Available data
[Start of section]
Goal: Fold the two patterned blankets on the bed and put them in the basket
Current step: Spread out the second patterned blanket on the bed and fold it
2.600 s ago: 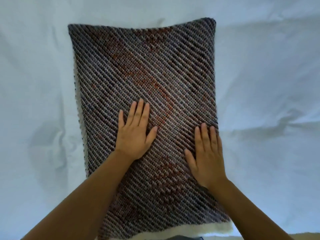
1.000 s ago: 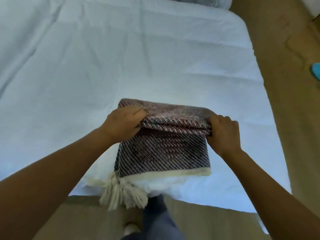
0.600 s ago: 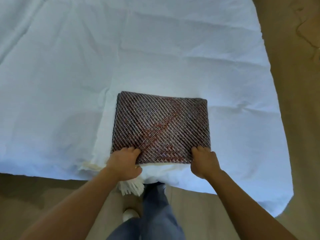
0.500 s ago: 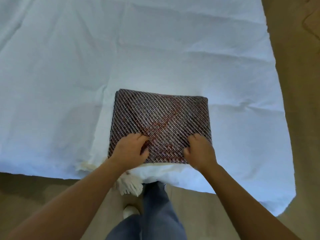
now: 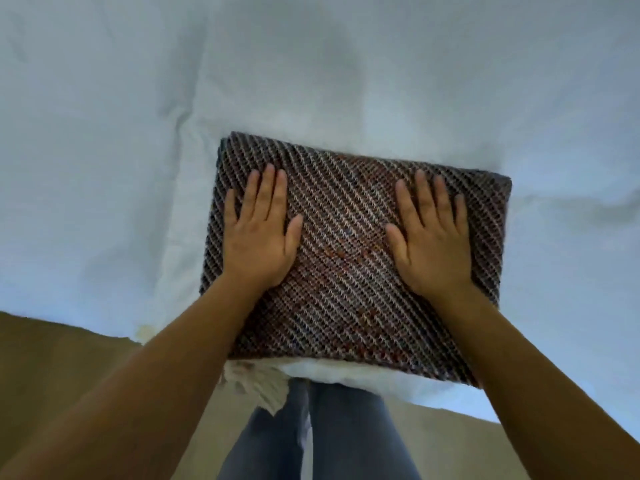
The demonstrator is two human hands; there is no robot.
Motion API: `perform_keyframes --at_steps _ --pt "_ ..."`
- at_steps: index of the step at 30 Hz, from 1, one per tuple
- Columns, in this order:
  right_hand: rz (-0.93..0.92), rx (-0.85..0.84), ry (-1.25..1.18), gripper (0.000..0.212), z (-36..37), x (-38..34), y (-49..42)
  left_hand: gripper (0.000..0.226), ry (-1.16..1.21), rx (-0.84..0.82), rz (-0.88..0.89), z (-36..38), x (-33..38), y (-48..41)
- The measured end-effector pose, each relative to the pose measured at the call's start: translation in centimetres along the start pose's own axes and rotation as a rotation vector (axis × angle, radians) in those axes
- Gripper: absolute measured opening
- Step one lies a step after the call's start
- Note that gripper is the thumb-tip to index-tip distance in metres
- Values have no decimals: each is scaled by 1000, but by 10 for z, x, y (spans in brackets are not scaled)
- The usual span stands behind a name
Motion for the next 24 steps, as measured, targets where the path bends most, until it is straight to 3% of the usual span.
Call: perform_keyframes --at_steps 4,8,11,14,19,22,24 --pt "196 21 10 61 -5 16 6 62 44 -43 -119 0 -14 -3" --pt "264 25 -165 64 -22 7 25 63 124 9 -85 -22 7 25" --pt "30 67 -282 61 -24 -65 76 60 146 38 84 -18 42 97" --pt "-174 -47 -108 53 13 -110 125 58 105 -65 65 12 24 135" --pt "207 -122 -37 59 23 -36 138 68 150 -138 -91 27 -26 122" --pt "182 -221 -164 58 15 -24 132 79 288 -113 -177 18 -52 108" --pt "181 -108 -341 53 -15 -10 115 89 544 -81 -290 5 -72 89"
Point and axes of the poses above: each hand's wrist, its own y-axis away from the middle knuckle, its own z-axis out of the palm, x = y × z, the point moved 9 cm from there along -y, towards the middle knuckle, and after that the axes turned 1 degree about z, right-handed, at the moved point
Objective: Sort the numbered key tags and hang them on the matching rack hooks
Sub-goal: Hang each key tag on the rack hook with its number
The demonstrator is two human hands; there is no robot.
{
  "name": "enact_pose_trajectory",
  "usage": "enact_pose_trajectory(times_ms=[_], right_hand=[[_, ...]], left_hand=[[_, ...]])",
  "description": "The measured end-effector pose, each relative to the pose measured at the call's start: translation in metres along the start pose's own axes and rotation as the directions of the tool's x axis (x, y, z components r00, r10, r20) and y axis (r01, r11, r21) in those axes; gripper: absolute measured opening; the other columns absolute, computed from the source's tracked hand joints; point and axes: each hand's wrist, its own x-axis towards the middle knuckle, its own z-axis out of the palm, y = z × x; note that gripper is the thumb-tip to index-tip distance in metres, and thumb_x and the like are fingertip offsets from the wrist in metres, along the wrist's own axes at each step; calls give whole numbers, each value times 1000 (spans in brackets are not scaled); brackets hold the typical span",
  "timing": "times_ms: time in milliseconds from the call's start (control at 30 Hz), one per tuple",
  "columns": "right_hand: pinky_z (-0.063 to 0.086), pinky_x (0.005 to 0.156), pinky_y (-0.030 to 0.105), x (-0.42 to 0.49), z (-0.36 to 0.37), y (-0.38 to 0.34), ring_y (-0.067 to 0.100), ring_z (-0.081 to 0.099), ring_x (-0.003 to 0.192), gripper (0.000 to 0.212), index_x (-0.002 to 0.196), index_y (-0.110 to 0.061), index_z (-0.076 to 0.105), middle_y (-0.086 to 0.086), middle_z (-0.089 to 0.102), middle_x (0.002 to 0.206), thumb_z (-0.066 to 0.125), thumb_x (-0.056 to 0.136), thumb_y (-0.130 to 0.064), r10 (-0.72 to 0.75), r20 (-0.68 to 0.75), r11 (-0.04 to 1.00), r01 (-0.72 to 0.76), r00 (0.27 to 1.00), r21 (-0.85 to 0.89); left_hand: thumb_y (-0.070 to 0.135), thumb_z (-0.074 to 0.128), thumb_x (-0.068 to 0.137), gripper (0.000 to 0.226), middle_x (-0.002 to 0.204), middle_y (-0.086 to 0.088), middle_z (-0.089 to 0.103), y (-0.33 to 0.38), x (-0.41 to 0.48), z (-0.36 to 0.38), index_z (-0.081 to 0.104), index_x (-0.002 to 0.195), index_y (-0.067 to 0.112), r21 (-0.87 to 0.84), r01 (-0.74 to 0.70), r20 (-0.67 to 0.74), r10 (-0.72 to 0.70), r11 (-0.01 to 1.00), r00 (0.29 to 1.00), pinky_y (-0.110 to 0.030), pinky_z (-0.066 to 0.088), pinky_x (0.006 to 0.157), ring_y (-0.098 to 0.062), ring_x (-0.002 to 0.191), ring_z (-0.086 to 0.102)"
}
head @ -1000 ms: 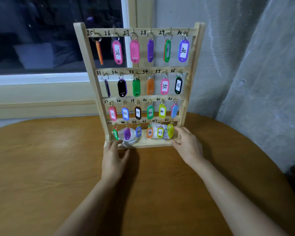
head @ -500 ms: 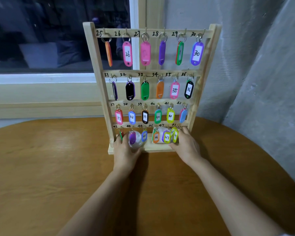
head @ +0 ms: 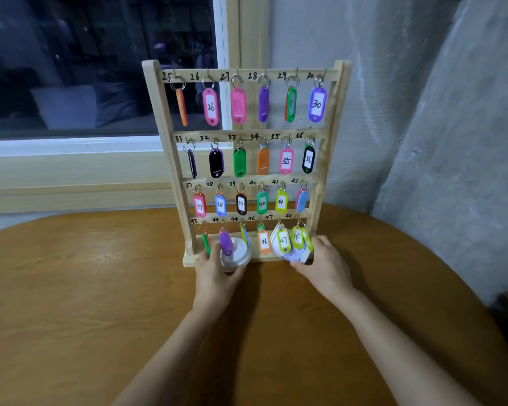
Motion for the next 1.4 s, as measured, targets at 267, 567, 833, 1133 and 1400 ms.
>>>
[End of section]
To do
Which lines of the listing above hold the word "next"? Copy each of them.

Response for this exercise
Motion for the next 24 steps, as measured, targets where the path bends most, until it is straight to 3% of the usual span.
Motion for the next 1.4 s, as measured, targets at 267, 567, 833, 1133 and 1400 ms.

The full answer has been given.